Under the recently proposed “Green New Deal,” civil nuclear power plants may be closed in ten years. That is, if alternative energy sources can close the gap and replace the approximately one-fifth of the nation’s power they now generate. The Green New Deal is a set of proposed economic policy changes geared toward drastically reducing the amount of greenhouse gases the U.S. emits every year. It was recently presented by Congresswoman Alexandria Ocasio-Cortez and Senator Edward Markey, who are hoping to achieve a nationwide “net-zero” emission level by beefing up research and development into renewable energy sources, according to a report from CNBC.

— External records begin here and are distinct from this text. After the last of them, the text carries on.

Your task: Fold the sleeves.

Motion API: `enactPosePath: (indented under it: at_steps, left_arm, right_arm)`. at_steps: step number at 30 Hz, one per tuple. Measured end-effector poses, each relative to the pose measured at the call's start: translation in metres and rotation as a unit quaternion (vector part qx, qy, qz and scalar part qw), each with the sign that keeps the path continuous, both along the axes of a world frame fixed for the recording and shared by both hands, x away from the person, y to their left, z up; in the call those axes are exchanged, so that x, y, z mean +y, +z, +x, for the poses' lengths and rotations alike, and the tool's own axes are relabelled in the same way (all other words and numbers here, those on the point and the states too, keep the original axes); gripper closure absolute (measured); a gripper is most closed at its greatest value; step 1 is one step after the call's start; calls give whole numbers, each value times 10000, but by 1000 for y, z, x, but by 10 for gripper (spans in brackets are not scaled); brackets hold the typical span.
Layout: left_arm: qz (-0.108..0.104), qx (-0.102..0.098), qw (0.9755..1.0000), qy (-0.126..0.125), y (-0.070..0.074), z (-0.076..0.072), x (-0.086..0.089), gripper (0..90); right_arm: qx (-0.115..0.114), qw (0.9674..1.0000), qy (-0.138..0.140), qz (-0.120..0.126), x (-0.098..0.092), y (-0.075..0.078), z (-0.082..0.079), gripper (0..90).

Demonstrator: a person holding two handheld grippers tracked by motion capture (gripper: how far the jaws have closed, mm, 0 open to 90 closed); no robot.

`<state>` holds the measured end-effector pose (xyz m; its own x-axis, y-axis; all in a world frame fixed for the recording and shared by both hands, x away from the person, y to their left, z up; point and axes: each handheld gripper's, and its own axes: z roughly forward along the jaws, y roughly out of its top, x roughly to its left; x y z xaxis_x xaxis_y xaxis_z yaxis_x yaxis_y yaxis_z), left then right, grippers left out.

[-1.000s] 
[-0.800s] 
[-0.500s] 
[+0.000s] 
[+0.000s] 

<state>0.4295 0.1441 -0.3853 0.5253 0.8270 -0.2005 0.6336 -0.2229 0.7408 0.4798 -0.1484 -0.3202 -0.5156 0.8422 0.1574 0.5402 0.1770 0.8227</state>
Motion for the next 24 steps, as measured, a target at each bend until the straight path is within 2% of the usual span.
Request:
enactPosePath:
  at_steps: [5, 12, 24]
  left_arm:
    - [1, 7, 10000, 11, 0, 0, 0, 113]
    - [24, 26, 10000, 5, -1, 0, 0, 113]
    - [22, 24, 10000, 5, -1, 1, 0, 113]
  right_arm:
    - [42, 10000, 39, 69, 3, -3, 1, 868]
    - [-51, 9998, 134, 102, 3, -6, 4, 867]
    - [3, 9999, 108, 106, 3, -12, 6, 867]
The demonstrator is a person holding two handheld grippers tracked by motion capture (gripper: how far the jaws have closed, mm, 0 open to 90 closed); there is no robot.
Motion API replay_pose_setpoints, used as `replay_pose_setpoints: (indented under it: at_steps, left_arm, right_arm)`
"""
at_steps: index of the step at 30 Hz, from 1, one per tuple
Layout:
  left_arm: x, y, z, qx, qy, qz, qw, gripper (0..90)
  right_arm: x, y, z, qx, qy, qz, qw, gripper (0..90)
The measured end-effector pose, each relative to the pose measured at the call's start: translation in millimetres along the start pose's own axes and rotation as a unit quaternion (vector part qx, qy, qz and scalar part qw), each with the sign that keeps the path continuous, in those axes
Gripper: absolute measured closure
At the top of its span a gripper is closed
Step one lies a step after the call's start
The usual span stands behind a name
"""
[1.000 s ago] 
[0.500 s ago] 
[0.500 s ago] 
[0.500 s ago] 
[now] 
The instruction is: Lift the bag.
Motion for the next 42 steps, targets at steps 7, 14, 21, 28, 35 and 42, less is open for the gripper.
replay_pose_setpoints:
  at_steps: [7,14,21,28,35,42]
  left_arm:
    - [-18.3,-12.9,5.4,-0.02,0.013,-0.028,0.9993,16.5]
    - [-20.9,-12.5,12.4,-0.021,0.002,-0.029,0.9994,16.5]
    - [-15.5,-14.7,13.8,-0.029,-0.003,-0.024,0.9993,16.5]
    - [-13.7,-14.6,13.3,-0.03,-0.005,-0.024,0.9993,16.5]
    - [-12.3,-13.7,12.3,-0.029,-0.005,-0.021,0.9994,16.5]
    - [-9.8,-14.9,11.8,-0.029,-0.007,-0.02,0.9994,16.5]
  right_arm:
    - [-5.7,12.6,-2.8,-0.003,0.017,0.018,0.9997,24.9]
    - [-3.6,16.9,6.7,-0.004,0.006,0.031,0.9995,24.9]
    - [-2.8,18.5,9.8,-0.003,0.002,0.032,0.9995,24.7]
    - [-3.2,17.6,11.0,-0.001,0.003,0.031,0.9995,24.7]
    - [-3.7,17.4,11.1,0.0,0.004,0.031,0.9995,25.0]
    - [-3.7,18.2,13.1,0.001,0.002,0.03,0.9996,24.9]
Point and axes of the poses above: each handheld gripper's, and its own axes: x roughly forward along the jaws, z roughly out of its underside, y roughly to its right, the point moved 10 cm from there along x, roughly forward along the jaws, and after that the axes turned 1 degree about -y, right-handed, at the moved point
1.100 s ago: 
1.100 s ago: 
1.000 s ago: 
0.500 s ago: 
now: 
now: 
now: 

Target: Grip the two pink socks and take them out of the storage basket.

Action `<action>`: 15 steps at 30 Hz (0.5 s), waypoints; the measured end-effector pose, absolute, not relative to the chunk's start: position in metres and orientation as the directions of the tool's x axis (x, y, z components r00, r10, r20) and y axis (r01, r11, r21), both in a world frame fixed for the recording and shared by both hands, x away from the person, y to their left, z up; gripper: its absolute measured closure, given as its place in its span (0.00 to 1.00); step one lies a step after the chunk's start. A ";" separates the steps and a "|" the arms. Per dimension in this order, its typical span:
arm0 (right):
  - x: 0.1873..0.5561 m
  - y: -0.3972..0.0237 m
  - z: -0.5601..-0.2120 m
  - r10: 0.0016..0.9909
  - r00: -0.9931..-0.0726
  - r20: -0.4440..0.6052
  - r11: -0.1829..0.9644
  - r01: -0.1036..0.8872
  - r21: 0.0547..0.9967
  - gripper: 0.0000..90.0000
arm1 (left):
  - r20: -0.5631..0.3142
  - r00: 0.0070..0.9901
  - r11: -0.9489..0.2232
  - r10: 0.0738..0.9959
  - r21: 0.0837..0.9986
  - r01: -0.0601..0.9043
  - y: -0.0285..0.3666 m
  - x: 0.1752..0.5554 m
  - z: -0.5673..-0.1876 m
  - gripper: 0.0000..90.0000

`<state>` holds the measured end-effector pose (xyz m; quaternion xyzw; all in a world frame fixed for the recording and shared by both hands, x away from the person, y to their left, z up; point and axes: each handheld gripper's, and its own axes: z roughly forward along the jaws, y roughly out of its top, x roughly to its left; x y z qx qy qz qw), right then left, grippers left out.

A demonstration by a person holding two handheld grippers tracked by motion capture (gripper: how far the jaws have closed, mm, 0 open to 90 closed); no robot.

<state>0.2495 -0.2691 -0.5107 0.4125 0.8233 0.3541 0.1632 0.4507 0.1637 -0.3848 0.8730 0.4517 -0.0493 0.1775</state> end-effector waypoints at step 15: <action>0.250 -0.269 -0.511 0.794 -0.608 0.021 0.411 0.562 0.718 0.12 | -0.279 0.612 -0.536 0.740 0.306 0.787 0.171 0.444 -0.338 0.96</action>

“The Green New Deal doesn’t belong to me. The Green New Deal belongs to indigenous communities, it belongs to the residents of Flint, it belongs to Puerto Rico, it belongs to the victims of wildfires,” Ocasio-Cortez wrote on twitter.
‘You say you love your children, but you are destroying our future.’
Our sea levels are rising.
Droughts are worsening.
Wildfires are spreading.
Storms are coming.
There’s precious little time left.
— Alexandria Ocasio-Cortez (@AOC) February 16, 2019
One component of the Green New Deal is the eventual elimination of all civil nuclear power plants in the next decade. If the resolution becomes law, no new nuclear power plants may be constructed, and existing nuclear power plants will have ten years to decommission. According to the U.S. Energy Information Administration, the country has “60 commercially operating nuclear power plants with 98 nuclear reactors in 30 U.S. states.” The military would also be impacted, as the proposal calls for a cut of $500 billion per year in “federal spending on the military (including the Pentagon budget as well as expenditures on war, nuclear weapons and other military-related areas).”
However, it is unclear if any cuts will be made to the U.S.Naval Nuclear Propulsion Program, which is vital to the fleets. U.S. submarines and aircraft carriers rely on nuclear reactors for propulsion, and any cut to these programs could be detrimental to force readiness. This uncertainty has not changed the way senior military leaders are approaching the potential problem. According to Power Engineering, the U.S. Navy recently inked a $2.1 billion deal with BWX Technologies, Inc. for nuclear fuel and support. That’s a pretty clear indication that nuclear power is here to stay in the U.S. Navy.
“We are exceedingly pleased to continue supporting the Navy’s shipbuilding plans,” said Rex D. Geveden, president and CEO of BWX Technologies. “This work is the centerpiece of our nuclear national security portfolio and reflects our position as a trusted supplier for these critical systems.”